Bioluminescent trace labeling of porous protein microcrystals for evaluating pharmacodynamics

ABSTRACT: In the present study, we investigated the biodistribution and persistence of cross-linked porous protein microcrystals, grown from CJ protein, in vivo using bioluminescence imaging. By coupling the NanoLuc luciferase enzyme to the CJ crystal scaffold, we sought to determine whether these protein-based crystalline materials remain systemically dispersed, accumulate in specific organs, or become locally retained following intravenous injection. Ex vivo imaging of dissected organs at 72 hours post-injection revealed relatively uniform radiance across most tissues; however, persistent signal in the hindlimbs of several animals suggested partial entrapment of crystals within skeletal muscle microvasculature.
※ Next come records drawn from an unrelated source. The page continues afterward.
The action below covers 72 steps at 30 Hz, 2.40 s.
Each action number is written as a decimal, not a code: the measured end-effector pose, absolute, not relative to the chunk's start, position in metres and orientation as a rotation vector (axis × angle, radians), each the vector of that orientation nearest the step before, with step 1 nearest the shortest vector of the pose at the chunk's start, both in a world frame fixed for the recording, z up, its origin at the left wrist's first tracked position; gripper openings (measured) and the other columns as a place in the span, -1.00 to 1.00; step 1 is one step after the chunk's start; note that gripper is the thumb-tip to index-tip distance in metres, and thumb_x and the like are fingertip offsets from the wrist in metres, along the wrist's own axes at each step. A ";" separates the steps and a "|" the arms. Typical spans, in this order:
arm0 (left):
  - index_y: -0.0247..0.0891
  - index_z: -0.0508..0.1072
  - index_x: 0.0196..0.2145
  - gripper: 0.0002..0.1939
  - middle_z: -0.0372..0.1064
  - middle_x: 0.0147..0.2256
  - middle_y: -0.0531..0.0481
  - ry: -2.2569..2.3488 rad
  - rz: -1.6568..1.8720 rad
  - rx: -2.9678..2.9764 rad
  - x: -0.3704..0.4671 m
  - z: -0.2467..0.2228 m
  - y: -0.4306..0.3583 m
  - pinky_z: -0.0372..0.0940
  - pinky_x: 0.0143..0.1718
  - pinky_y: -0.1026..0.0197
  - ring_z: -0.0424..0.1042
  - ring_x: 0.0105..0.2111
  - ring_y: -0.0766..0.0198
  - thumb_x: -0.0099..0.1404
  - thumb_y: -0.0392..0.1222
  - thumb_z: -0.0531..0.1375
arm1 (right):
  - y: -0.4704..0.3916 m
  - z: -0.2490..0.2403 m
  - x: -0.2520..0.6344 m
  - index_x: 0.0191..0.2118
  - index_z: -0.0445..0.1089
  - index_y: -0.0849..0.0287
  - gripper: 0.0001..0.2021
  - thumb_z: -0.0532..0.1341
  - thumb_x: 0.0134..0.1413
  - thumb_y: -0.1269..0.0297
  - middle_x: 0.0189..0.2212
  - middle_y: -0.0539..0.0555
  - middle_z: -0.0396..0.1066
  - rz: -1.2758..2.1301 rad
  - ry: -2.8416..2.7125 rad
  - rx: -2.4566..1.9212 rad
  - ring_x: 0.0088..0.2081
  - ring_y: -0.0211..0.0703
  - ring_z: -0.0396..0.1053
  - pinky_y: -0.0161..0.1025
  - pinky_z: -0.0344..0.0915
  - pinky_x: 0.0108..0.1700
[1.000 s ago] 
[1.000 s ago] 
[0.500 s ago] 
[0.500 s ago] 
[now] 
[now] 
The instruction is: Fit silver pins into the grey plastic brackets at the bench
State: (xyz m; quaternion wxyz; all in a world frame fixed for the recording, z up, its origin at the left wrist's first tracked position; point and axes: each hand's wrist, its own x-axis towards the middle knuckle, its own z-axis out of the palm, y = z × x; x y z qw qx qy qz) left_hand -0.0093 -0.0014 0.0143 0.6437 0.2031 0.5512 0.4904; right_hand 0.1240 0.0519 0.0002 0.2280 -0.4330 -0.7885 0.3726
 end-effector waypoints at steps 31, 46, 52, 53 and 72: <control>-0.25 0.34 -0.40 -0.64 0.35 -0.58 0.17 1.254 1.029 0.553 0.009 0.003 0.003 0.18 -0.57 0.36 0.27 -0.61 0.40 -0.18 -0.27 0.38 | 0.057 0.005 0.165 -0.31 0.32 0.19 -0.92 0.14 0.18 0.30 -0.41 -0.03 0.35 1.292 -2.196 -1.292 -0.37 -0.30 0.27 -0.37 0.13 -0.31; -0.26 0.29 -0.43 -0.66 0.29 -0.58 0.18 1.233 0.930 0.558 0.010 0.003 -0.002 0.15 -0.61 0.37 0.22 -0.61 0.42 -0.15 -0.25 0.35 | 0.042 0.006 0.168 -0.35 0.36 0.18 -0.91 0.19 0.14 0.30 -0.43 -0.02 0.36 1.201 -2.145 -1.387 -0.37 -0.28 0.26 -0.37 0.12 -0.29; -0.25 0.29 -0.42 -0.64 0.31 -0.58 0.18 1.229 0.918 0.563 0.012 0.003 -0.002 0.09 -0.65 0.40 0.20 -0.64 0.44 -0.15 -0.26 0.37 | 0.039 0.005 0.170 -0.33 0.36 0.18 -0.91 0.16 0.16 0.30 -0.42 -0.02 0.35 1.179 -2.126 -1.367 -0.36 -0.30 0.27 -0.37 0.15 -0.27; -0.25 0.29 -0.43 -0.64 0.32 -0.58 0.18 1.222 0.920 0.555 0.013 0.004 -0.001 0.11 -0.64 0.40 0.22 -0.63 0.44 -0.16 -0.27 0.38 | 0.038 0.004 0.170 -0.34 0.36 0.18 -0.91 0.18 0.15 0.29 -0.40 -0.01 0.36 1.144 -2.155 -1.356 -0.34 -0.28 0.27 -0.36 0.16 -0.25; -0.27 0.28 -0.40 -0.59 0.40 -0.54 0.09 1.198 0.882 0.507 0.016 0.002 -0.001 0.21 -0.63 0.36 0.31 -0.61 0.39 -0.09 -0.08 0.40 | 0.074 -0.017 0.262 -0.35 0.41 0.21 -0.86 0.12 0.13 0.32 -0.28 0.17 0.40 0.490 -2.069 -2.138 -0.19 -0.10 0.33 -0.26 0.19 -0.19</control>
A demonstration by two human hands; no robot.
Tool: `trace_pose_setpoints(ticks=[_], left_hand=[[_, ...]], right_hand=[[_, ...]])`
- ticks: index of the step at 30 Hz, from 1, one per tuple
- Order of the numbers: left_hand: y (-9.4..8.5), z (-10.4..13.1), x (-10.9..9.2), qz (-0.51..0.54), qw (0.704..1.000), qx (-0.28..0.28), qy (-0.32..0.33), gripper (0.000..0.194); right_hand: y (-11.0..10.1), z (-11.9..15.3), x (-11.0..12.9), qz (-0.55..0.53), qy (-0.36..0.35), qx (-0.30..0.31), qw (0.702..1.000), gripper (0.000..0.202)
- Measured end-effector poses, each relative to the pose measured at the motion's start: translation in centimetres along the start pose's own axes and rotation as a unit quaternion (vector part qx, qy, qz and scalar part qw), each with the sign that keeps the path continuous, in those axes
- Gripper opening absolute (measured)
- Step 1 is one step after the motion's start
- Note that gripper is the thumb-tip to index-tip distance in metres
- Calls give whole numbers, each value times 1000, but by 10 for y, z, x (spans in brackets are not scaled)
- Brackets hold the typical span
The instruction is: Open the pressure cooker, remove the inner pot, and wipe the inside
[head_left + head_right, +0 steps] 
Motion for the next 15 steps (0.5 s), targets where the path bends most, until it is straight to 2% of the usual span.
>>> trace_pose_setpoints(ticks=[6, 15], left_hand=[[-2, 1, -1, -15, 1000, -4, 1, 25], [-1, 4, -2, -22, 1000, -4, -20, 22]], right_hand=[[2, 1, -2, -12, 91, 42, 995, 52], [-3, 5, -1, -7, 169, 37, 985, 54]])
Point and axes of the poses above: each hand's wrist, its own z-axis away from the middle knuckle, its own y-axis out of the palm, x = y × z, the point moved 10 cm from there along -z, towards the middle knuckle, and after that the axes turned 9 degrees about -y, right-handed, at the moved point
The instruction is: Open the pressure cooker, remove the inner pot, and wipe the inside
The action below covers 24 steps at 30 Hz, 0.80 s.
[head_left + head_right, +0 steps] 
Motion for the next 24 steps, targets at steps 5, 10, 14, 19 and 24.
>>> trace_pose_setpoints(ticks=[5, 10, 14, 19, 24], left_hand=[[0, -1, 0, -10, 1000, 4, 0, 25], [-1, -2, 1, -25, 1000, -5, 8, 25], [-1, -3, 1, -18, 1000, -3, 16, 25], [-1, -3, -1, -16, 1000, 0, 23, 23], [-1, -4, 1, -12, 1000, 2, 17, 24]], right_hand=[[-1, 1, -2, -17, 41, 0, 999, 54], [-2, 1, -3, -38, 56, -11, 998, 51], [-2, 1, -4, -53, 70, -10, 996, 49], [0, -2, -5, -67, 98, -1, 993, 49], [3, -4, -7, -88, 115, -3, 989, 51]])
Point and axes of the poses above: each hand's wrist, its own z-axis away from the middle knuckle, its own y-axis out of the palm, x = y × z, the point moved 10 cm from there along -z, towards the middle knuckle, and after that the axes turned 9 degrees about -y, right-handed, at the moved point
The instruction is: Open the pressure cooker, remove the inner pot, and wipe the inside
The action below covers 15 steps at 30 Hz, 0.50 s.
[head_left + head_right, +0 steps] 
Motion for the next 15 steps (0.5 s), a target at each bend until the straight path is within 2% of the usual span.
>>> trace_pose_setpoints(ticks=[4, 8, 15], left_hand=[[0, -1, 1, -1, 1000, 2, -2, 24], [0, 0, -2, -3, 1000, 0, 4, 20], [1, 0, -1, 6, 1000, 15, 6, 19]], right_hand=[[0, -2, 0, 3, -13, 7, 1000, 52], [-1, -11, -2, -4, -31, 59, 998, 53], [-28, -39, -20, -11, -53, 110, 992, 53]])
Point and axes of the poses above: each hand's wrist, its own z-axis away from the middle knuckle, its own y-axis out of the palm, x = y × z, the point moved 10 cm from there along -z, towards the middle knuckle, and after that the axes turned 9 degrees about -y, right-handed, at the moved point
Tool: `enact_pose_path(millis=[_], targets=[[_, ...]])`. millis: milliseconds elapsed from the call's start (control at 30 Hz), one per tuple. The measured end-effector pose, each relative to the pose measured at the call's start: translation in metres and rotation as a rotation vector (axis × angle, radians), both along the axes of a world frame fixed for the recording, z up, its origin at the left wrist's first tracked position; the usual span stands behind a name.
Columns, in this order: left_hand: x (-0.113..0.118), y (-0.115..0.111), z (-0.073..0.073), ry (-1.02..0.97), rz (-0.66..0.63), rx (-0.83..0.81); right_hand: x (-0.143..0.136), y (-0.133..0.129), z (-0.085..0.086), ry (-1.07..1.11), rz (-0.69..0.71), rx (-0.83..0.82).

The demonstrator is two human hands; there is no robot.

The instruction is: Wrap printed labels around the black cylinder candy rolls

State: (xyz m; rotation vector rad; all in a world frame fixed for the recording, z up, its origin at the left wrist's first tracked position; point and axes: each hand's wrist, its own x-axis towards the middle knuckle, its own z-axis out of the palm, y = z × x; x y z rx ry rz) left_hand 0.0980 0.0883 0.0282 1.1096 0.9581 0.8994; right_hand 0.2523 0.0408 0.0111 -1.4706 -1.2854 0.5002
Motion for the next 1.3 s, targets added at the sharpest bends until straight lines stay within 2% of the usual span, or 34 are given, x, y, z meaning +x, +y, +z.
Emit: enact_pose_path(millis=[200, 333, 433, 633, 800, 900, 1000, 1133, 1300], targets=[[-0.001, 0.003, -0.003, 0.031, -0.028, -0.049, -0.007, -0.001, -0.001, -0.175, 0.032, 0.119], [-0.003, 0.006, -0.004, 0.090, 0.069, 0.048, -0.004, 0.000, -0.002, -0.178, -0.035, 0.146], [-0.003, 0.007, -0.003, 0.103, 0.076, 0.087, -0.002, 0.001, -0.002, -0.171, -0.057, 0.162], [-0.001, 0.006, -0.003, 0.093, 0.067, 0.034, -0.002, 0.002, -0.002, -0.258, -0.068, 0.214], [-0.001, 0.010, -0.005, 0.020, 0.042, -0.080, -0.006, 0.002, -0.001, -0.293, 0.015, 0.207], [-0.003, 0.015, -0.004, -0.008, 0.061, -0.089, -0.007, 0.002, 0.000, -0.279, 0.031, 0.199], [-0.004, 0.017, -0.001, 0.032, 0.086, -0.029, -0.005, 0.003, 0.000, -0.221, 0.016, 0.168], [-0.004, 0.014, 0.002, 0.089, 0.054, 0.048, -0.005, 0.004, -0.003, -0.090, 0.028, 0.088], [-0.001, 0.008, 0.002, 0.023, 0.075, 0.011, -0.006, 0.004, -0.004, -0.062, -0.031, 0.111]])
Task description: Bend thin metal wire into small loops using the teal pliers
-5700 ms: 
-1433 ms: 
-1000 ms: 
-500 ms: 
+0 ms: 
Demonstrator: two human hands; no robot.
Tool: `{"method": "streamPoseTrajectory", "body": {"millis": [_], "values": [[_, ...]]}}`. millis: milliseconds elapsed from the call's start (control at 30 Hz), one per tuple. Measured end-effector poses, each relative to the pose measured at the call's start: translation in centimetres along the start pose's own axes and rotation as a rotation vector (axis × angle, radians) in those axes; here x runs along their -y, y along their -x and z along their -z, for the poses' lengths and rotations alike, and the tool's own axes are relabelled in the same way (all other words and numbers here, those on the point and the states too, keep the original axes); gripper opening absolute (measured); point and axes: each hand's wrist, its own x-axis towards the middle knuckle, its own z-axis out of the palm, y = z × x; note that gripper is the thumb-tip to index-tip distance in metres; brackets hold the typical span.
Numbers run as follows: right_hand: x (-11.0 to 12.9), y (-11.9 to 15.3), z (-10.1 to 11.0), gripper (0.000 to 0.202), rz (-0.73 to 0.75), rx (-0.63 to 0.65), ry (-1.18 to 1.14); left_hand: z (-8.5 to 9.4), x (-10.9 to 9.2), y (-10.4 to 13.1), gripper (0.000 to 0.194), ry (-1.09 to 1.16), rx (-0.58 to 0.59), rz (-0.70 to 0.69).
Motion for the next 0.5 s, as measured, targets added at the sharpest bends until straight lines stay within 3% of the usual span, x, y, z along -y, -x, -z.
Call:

Statistical evaluation using ANOVA, Kruskal–Wallis, and post hoc testing confirmed that, while organ-level differences were not significant after outlier removal, the spatial pattern of emission observed in whole-animal imaging supports a model of microvascular retention. These results establish the foundation for considering CJ microcrystals as potential localized depot systems capable of sustained, site-specific release of therapeutic payloads. Beyond biodistribution, this work highlights the physical and physiological determinants that govern the fate of solid, protein-based micro- and nanoparticles following systemic administration.